La pelirroja sin nombre
miguel villar colmenero
Domingo, 22 de agosto 2021, 23:33
Rondo los sesenta años. Me quedan meses para dejar atrás otra década. Esto vuela. Y aún no sé cuál es su nombre. La conocí… Bueno, en realidad no la conozco. Sé de ella desde muy niño. Mi madre me llevaba de la mano por el callejón en el que había una pequeña tienda en la que vendían medias, pijamas, calcetines…, si no recuerdo mal. Esta tienda era de la madre de la que nunca supe su nombre. Jamás me gustaron las pelirrojas, y ella lo era.

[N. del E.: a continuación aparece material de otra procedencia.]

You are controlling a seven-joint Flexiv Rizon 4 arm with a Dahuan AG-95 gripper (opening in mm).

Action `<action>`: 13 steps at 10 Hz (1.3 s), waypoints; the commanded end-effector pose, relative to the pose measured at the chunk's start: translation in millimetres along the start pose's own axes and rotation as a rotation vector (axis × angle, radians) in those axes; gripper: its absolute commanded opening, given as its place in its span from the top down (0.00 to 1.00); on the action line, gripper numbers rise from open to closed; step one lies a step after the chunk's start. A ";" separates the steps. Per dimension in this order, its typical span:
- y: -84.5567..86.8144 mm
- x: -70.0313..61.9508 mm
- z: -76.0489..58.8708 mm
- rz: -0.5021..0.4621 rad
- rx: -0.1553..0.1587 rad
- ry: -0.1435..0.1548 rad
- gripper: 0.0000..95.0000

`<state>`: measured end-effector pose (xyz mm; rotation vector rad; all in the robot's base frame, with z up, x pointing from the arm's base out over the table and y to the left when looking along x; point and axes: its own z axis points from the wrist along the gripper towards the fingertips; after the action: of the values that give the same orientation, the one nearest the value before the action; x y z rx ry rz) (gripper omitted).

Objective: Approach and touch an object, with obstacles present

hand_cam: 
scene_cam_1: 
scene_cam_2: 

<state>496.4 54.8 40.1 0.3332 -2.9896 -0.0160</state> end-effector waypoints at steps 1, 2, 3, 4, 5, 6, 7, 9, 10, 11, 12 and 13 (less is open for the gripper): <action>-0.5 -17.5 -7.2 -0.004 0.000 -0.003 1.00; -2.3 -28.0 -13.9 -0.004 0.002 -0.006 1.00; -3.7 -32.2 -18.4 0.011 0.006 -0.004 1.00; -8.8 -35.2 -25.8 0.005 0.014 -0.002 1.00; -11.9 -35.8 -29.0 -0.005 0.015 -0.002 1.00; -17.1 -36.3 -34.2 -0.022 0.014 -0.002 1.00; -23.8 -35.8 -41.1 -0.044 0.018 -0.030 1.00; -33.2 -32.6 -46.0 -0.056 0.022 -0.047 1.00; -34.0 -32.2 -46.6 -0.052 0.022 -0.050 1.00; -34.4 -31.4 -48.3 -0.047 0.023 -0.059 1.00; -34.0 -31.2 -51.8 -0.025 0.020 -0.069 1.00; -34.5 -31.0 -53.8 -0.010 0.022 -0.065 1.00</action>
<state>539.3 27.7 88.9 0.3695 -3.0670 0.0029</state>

Sería de mi edad, y recuerdo que mi madre y la suya tenían una relación que iba más allá de vendedora y compradora. Se conocerían del barrio de toda la vida, y no sólo se limitaba a la venta de artículos, sino que esta operación iba acompañada de conversaciones intranscendentes. Y allí, testigos mudos, estábamos ella y yo. Más o menos, con la misma edad. No puedo recordar cuánto hace de la primera vez que la vi, porque sería como intentar recordar cuándo fue la primera vez que dije 'papá' o 'mamá'.
Siempre que pasaba por aquella tienda, ella estaba con su madre y con la que imaginaba era su hermana, con la que compartía el color de su pelo y ciertos rasgos. Nos quedábamos mirándonos el uno al otro. Con siete, ocho, nueve, diez años…, nuestras miradas inocentes eran demasiado descaradas justo en los segundos que transcurrían en recorrer mi madre y yo los diez o doce metros que habría en ese tramo del callejón. Pasados esos segundos, volvíamos a ser niños. Pareciera que en esos segundos en los que nuestros ojos se clavaban mutuamente, éramos adultos que querían decir algo, pero sin saber qué decir.

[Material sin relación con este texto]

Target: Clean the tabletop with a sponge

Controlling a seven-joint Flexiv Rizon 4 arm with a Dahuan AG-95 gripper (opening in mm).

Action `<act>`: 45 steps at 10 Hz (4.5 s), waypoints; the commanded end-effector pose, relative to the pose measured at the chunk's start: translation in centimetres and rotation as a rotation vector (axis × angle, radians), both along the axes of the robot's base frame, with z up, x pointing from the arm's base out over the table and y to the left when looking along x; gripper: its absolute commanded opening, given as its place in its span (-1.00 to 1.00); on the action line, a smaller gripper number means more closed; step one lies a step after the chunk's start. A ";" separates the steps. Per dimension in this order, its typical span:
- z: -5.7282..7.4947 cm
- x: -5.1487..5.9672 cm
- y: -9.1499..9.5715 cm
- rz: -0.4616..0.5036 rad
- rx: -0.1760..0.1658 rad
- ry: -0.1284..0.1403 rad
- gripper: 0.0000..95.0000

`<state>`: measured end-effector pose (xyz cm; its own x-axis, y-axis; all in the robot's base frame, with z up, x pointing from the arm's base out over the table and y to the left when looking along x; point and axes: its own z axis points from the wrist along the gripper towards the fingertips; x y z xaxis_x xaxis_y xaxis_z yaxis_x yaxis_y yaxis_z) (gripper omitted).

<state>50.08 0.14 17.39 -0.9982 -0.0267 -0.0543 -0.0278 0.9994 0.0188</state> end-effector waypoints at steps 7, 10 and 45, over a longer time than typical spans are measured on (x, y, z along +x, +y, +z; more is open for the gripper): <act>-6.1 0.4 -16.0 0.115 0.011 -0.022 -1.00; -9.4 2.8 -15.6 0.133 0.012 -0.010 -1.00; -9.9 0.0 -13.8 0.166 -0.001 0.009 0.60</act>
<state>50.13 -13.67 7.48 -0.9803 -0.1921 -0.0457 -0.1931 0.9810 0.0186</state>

Los años pasaron. Llegó la adolescencia y la juventud. Seguí viéndola. Nuestras miradas ya eran muy distintas. Un segundo nos las cruzábamos y no más. Los dos sentíamos la vergüenza que no existía años atrás y cambiábamos la mirada hacia otro lugar, aunque creo que solo los ojos, porque pensábamos en algo que nunca supe qué fue, pero que nos unió de muy niños.
Hoy, con cincuenta y nueve años, soy un hombre, casado y padre de tres hijos, que divisa en el horizonte la jubilación. La sigo viendo, no con la frecuencia que la veía de niños, porque vivo en una zona bastante distinta de la que ella frecuenta, pero de vez en cuando paso por ese callejón del que han desaparecido tantas tiendas y tantas personas que nos acompañaron en nuestra infancia, y en el que las figuras de ella y de su hermana regentando la tienda siguen presentes.
Nada sé de la pelirroja. Tal vez se casara, tendría hijos, sería feliz. A veces, me gustaría, con el pretexto de comprar algo en su tienda, entablar una conversación que llevara luego a preguntarle si se acordaba de mí, pero… ¿para qué? No estuve enamorado de ella. Ni siquiera creo que me atrajera como algo más que una niña. Nunca hablé con nadie sobre ella porque, en realidad, ella es como si no existiera, como si fuera un invento mío.
Hace unos días la vi. Ella también me vio. Recordé el juego al que jugábamos de mantener los ojos clavados el uno en el otro, la mano de mi madre guiándome y dándome la seguridad que de niño el simple contacto nos da, el callejón bullicioso que formó parte de mi infancia. Me miró y me dio la impresión de que no me reconoció, porque apartó su mirada de mí de forma mecánica, inconsciente, sin un mínimo gesto de nostalgia. No sé cuál es su nombre ni creo que lo sepa jamás. Da igual, he sido feliz durante mi vida al lado de otra mujer, con mis hijos, con mis amigos. Pero no me importaría retroceder muchos años, y verme de nuevo de la mano de mi madre, por el callejón, sosteniendo la mirada a la pelirroja mientras sentía algo que el tiempo ha borrado para siempre en mí. Tal vez sí que estuve enamorado, pero nunca lo supe.